The administration acknowledges that Congress will have to get involved at some point. Obama currently has the power to lift or waive certain sanctions against Iran for the duration of his presidency and encourage U.S. international partners to follow suit. But he does not have the power to lift sanctions imposed by Congress, which include some of the most punitive measures against Iran.
“Part of the agreement is going to involve sanctions relief to the Iranian government that is meted out over time,” Deputy National Security Adviser Ben Rhodes told CNN. “At some time in the duration of this agreement, Congress will have to be heard on sanctions relief.”

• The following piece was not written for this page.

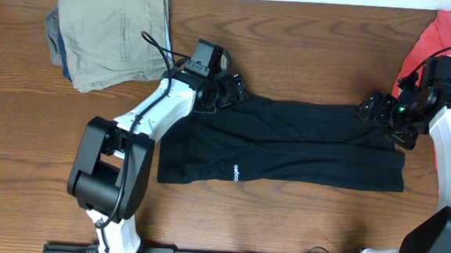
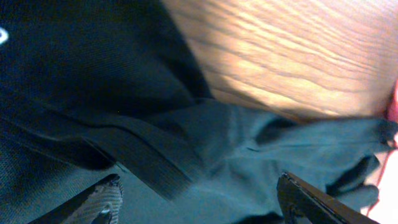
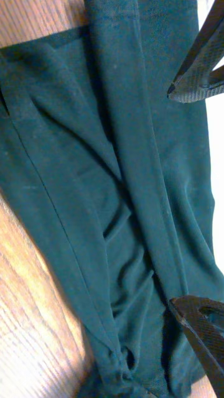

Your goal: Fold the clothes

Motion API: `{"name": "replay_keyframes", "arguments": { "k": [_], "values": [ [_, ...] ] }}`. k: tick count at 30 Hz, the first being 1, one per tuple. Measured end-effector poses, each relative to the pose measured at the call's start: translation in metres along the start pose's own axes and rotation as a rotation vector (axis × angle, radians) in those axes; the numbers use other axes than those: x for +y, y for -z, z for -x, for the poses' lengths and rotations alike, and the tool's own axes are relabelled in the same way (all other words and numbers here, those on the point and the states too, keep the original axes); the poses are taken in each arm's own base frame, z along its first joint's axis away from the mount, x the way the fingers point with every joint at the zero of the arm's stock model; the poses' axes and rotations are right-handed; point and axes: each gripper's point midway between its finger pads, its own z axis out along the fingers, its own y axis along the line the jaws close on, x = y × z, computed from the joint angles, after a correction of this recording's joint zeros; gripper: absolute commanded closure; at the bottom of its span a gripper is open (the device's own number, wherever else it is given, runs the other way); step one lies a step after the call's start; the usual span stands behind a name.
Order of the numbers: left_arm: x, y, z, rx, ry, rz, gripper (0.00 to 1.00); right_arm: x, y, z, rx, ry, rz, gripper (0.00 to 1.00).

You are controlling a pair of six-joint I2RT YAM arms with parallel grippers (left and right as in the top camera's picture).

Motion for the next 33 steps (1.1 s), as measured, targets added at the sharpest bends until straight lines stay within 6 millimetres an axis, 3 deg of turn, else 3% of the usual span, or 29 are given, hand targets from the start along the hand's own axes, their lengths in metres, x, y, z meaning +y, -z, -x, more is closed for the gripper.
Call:
{"name": "replay_keyframes", "arguments": {
  "k": [6, 9, 15, 24, 28, 30, 33],
  "values": [
    [0.007, -0.012, 0.002, 0.000, 0.057, 0.014, 0.21, -0.005, 0.000, 0.002, -0.011, 0.000, -0.030, 0.02],
    [0.002, -0.013, 0.009, -0.028, 0.068, -0.009, 0.34, -0.006, 0.000, 0.003, -0.015, 0.001, -0.034, 0.03],
    [-0.002, -0.014, 0.014, -0.047, 0.075, -0.025, 0.49, -0.007, 0.000, 0.004, -0.019, 0.001, -0.042, 0.03],
    [-0.001, -0.014, 0.014, -0.046, 0.077, -0.025, 0.50, -0.010, 0.000, 0.005, -0.026, 0.002, -0.056, 0.02],
    [-0.001, -0.014, 0.014, -0.046, 0.082, -0.025, 0.68, -0.015, -0.008, 0.004, -0.028, 0.000, -0.071, 0.02],
    [-0.001, -0.014, 0.014, -0.046, 0.085, -0.024, 0.90, -0.018, -0.014, 0.002, -0.029, -0.004, -0.074, 0.02],
    [0.000, -0.014, 0.012, -0.041, 0.086, -0.020, 0.94, -0.020, -0.019, 0.003, -0.040, -0.004, -0.075, 0.02]
  ]
}}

Senior U.S. officials have acknowledged that the clamor among lawmakers for a role, as well as their public criticisms, also implicitly highlights the vulnerability of their case and an ultimate agreement.
Tim Kaine, a Democratic senator from Virginia who has signed onto a bill calling for the White House to put any deal up for a vote in Congress, said that Obama is within his rights to do what he is doing – up to a point.
“It is not a treaty. If it were a treaty, there is a clear process. It would require a two-thirds vote in the Senate.”
But Kaine told CNN on Wednesday that lawmakers did have a role to play at the point when sanctions mandated by Congress are bargained away to ensure Iran sticks to limits on its nuclear program.
“Congress has got to weigh in at some point,” Kaine said.